Question

Identify the correct set of molecules with zero dipole moment:

• A. $ \text{CO}_2, \text{NH}_3, \text{H}_2\text{O} $
• B. $ \text{NH}_3, \text{NF}_3, \text{BF}_3 $
• C. $ \text{PF}_3, \text{NH}_3, \text{CH}_4 $
• D. $ \text{CH}_4, \text{BF}_3, \text{CO}_2 $

Hint:

A quick way to identify non-polar molecules is to check:
• Is the geometry symmetrical?
• Are all surrounding atoms identical?
• Does the central atom contain no lone pair? If the answer is yes, the molecule usually has: \[ \mu = 0 \] Common non-polar shapes are:
• Linear ($AX_2$)
• Trigonal planar ($AX_3$)
• Tetrahedral ($AX_4$)

Answer 1

The Correct Option is D

Concept: Dipole moment ($\mu$) is a measure of the separation of positive and negative charges in a molecule. It depends on two important factors:
• The polarity of individual bonds.
• The geometry (shape) of the molecule.

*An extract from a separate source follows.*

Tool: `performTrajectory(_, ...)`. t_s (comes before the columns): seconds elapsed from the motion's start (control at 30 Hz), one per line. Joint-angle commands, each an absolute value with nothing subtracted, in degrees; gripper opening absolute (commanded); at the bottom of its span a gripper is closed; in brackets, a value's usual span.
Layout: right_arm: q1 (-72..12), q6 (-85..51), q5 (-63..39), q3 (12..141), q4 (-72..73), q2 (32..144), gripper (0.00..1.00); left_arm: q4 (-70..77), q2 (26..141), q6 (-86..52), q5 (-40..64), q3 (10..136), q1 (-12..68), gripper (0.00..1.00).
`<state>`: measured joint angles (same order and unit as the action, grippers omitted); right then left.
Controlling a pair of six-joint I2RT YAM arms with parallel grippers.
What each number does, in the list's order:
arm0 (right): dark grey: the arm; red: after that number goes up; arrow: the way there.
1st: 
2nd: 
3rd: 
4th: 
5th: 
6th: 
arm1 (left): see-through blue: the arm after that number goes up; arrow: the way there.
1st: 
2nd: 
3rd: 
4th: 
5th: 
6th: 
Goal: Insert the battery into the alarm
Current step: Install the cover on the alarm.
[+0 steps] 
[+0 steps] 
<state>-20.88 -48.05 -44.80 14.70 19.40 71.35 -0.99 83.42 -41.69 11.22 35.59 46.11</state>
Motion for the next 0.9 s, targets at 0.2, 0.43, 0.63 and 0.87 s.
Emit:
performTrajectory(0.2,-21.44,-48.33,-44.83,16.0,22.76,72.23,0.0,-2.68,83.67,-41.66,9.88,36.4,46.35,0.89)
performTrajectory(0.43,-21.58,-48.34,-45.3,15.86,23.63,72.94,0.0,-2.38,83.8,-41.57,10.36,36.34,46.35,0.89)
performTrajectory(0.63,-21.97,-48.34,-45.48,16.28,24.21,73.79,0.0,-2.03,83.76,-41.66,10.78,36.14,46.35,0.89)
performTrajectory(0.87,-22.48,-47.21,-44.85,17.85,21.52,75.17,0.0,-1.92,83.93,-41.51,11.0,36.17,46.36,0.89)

Even if a molecule contains polar bonds, the overall dipole moment can become zero if the molecule possesses a highly symmetrical geometry such that all bond dipoles cancel one another vectorially. Therefore, molecules having:
• identical surrounding atoms,
• symmetrical geometry,
• and no lone pair distortion generally show zero dipole moment.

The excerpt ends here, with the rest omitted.